Quite often, people entering treatment for substance abuse are malnourished. This may be apparent in a variety of ways, such as slow-healing wounds; kidney and liver complications; immune system disorders; and anxiety and insomnia. Additionally, for people dealing with alcoholism—a high caloric carbohydrate due to the sugar content—they often crave other unhealthy carbs, sugar, and salt.
This compounds nutritional deficiencies.
In addition to the health conditions many Americans face due to a poor diet, malnourished people also frequently experience:
- A compromised immune system, leading to further infection or illness
- Acid reflux, abdominal pain, and bowel tissue decay
- Hepatitis, HIV/AIDS, and other infectious diseases
- Higher stress and agitation
- Prenatal issues
Medical detoxification and a comprehensive whole foods eating plan help people move forward with nutritional wellness.
Overcoming Dietary Issues Related to Substance Abuse
Nutrition experts stress that proper hydration and a slow correction of micro- and macronutrient deficiencies help individuals in recovery reduce malnutrition and junk food withdrawal.
That’s right—some people suffer withdrawal symptoms when they initially eliminate foods that are high in processing, fat, simple carbohydrates, salt, and sugar. For example, similar to certain addictive drugs, junk food often spikes dopamine, located in the pleasure center of the brain. To quit cold turkey triggers a number of problems, including headaches, irritability, anxiety, mood swings, insomnia, dehydration, constipation, and other health issues.

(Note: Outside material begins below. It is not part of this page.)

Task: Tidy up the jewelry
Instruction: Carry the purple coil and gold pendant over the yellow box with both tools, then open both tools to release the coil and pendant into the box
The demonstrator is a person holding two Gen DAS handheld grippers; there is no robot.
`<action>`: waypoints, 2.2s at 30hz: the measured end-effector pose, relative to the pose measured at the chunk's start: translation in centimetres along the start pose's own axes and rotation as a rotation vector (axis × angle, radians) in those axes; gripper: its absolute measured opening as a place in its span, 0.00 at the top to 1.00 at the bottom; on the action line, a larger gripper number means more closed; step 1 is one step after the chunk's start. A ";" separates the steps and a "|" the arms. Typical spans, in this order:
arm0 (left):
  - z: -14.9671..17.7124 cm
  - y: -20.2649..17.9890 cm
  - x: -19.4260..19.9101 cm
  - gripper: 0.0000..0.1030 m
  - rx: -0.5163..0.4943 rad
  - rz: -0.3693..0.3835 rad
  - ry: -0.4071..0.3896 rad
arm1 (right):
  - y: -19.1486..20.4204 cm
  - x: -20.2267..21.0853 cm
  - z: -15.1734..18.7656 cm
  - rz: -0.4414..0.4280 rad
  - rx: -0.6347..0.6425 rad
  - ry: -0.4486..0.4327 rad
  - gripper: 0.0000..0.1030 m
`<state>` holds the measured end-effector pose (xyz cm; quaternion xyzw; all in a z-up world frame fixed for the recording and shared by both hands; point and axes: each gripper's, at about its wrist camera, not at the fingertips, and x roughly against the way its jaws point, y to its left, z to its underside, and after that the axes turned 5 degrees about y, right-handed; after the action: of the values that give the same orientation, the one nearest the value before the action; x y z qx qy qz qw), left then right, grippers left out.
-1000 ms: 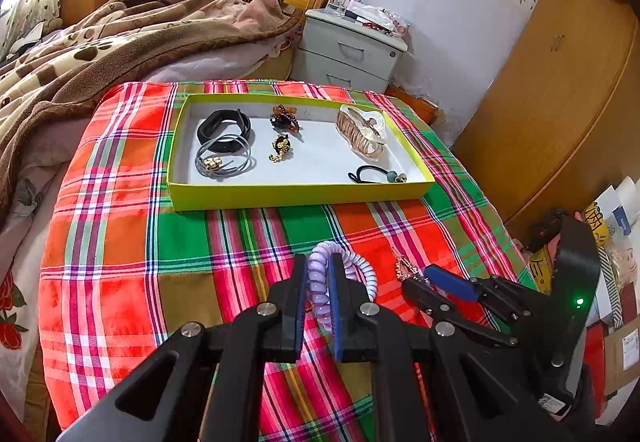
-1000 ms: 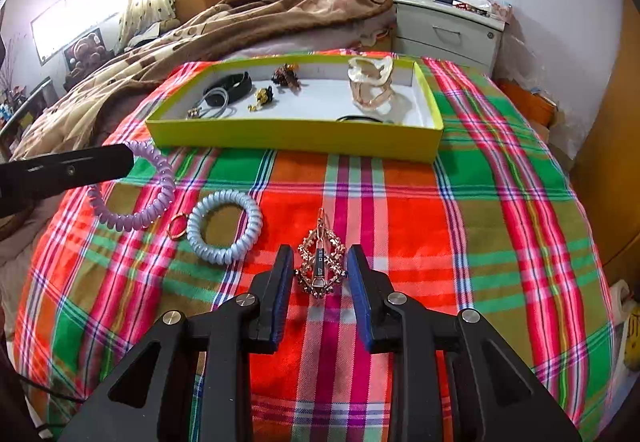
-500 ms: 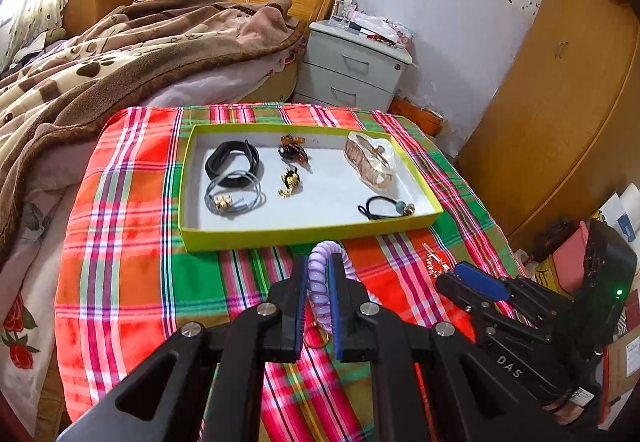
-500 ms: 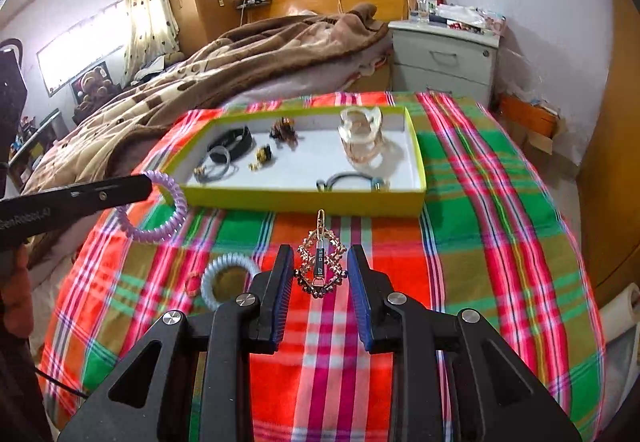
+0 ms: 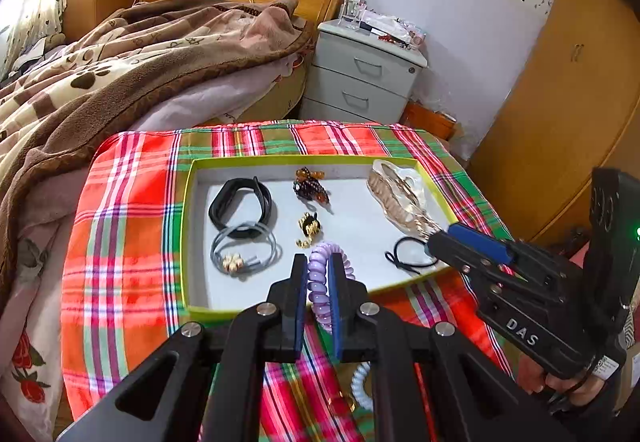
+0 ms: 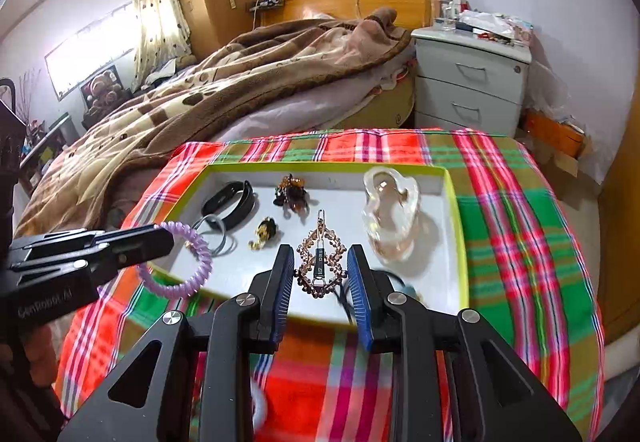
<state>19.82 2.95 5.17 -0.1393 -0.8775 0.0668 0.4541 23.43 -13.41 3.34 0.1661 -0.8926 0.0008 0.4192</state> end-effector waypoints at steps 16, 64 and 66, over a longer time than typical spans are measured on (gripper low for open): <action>-1.1 1.8 -5.4 0.90 0.049 -0.017 0.086 | 0.9 -6.2 -2.7 0.044 0.060 0.071 0.72; -0.1 1.5 -5.5 0.61 0.040 -0.055 0.105 | 1.4 -6.3 -2.7 0.063 0.066 0.065 0.60; 0.0 1.4 -5.0 0.61 0.038 -0.056 0.097 | 1.5 -5.8 -2.7 0.062 0.064 0.059 0.60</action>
<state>22.79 2.71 0.91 -0.1091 -0.8566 0.0636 0.5003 28.44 -9.90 0.91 0.1516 -0.8841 0.0474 0.4395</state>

- Healing the body after medical detoxification with calorically-balanced meals, increased hydration, managed sleep, and stress-relieving techniques
- Improving aspects of nourishment with the introduction of nutrient-dense foods
- Assessing mood imbalances and behaviors to create stability through diet modifications such as regulating insulin, increasing amino acids, and adding omega 3-6-9 compounds
- Helping clients understand the differences between hunger cues, substance cravings, and uncovered emotions
- Recognizing the potential for co-occurring disorders such as binge eating and taking dietary and psychological prevention measures
Nutritional Care at Cottonwood Tucson
The professionals at Cottonwood use nutrition as a primary component of addiction detox, along with individualized medication protocol, counseling, and holistic practices such as yoga, Tai Chi, equine therapy, and meditation.
Our behavioral health dieticians develop nutritional plans for residents that promote clear thinking with stable, confident, and happy moods. They also collaborate with Cottonwood chefs and culinary staff to create menus supportive of the neurobiological needs of all patients.